§ **Exercise aim**:
Which lines of the records contain "segment"? Collect every one of them.
**** The records
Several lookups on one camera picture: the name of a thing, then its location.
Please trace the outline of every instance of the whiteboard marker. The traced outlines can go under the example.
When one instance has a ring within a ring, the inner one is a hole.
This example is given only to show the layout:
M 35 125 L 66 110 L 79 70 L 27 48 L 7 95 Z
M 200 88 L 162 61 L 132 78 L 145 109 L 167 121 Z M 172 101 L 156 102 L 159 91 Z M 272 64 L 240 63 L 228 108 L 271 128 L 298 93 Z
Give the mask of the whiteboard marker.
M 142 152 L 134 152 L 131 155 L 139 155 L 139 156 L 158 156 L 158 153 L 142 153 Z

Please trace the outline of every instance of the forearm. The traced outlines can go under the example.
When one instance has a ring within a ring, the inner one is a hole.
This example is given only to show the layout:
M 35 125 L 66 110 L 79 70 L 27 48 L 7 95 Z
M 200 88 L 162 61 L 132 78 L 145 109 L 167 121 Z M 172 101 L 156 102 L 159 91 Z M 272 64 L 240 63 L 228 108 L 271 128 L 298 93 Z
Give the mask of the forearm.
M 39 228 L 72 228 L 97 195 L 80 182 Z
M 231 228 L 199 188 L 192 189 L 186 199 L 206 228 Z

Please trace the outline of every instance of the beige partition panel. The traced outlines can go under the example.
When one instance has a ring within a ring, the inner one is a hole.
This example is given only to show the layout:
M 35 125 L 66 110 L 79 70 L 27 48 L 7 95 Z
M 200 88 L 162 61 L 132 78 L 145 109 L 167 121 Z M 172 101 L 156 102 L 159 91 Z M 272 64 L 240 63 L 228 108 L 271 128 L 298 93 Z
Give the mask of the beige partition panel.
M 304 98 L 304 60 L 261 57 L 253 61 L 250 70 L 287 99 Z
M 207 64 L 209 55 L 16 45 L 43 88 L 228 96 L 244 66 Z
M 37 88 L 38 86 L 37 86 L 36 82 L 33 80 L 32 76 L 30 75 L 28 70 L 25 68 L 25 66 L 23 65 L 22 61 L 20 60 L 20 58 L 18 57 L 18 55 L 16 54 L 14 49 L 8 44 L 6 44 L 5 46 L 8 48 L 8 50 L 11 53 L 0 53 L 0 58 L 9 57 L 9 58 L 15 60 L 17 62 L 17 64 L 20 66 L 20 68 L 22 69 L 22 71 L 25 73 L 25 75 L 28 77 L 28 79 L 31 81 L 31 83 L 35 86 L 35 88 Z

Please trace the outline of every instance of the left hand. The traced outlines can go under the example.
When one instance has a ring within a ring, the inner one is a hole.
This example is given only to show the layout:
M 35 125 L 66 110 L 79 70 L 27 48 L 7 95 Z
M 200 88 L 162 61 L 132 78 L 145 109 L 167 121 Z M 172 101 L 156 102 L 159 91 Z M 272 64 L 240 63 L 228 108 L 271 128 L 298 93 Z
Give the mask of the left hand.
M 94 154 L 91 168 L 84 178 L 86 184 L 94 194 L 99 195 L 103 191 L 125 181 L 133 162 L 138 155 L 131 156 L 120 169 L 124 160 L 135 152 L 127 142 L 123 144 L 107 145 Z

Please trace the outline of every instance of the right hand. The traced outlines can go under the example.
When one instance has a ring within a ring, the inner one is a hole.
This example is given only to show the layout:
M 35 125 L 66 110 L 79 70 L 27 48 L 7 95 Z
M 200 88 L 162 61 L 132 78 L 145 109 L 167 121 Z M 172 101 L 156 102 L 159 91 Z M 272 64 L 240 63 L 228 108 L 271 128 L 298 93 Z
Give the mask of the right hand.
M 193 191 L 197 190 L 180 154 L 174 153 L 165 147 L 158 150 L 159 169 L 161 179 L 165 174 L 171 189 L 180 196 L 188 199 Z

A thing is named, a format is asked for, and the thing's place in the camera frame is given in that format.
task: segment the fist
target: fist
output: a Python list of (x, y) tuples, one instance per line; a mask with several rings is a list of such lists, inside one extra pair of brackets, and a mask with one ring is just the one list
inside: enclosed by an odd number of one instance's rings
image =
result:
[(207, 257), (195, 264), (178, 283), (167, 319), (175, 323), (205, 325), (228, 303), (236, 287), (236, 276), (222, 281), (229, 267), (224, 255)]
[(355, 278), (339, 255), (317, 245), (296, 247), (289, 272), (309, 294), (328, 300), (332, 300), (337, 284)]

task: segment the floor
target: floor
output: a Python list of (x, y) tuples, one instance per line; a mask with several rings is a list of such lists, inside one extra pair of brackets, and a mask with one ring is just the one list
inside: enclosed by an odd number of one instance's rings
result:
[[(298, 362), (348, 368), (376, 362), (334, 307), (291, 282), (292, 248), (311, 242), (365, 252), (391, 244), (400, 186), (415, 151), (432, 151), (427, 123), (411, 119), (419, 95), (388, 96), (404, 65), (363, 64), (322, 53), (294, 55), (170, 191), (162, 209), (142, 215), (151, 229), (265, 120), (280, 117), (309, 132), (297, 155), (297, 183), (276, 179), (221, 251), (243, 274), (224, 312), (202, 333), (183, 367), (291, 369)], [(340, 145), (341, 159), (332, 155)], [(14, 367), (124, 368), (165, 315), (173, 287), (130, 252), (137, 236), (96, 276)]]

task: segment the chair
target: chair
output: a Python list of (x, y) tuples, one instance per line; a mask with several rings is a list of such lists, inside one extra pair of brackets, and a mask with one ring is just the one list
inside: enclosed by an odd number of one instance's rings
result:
********
**** The records
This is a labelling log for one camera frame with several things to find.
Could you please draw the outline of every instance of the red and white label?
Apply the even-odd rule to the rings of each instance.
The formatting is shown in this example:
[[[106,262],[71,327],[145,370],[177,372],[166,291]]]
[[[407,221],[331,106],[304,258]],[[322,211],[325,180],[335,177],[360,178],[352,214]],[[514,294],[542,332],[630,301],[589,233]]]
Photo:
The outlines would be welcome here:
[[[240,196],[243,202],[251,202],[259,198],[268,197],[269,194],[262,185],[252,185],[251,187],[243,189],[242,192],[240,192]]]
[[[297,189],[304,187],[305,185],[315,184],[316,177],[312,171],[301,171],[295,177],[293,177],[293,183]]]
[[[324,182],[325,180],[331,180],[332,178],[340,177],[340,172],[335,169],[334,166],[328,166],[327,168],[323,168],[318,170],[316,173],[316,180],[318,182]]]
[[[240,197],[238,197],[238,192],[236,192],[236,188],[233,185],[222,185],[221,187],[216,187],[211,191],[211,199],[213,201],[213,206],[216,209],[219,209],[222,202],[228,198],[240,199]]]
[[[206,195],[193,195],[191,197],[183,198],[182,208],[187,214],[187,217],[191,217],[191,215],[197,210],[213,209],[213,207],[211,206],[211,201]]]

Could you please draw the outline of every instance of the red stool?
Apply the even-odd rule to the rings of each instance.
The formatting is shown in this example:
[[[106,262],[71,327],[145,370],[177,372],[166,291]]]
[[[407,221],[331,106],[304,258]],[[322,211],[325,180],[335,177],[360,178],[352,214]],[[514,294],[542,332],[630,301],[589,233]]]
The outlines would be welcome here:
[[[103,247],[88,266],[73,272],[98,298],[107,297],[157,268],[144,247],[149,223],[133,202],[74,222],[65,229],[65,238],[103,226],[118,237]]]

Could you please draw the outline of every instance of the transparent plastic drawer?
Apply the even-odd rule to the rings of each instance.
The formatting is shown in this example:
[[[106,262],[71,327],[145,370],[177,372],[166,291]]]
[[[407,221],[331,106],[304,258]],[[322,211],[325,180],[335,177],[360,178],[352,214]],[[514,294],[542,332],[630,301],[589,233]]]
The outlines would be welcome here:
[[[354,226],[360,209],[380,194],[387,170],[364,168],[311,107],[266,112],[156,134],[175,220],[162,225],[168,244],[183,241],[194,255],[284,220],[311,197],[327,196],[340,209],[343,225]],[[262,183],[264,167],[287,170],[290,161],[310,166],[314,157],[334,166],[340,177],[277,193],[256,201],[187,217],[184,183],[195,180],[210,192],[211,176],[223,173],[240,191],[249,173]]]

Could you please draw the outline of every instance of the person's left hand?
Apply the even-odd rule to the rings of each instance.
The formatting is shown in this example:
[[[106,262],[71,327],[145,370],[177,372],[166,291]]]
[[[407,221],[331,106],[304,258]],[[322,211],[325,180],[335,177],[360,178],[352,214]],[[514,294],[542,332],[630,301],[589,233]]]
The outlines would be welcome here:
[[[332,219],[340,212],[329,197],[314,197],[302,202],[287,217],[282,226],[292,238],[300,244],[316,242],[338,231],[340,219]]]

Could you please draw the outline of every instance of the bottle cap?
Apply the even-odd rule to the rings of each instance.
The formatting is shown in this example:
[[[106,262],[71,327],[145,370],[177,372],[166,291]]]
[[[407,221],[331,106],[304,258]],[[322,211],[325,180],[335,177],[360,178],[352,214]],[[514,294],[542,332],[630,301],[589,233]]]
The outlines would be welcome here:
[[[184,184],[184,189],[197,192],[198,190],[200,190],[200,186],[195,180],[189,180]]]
********
§ **Exercise result**:
task: segment the fist
task: segment the floor
task: segment the chair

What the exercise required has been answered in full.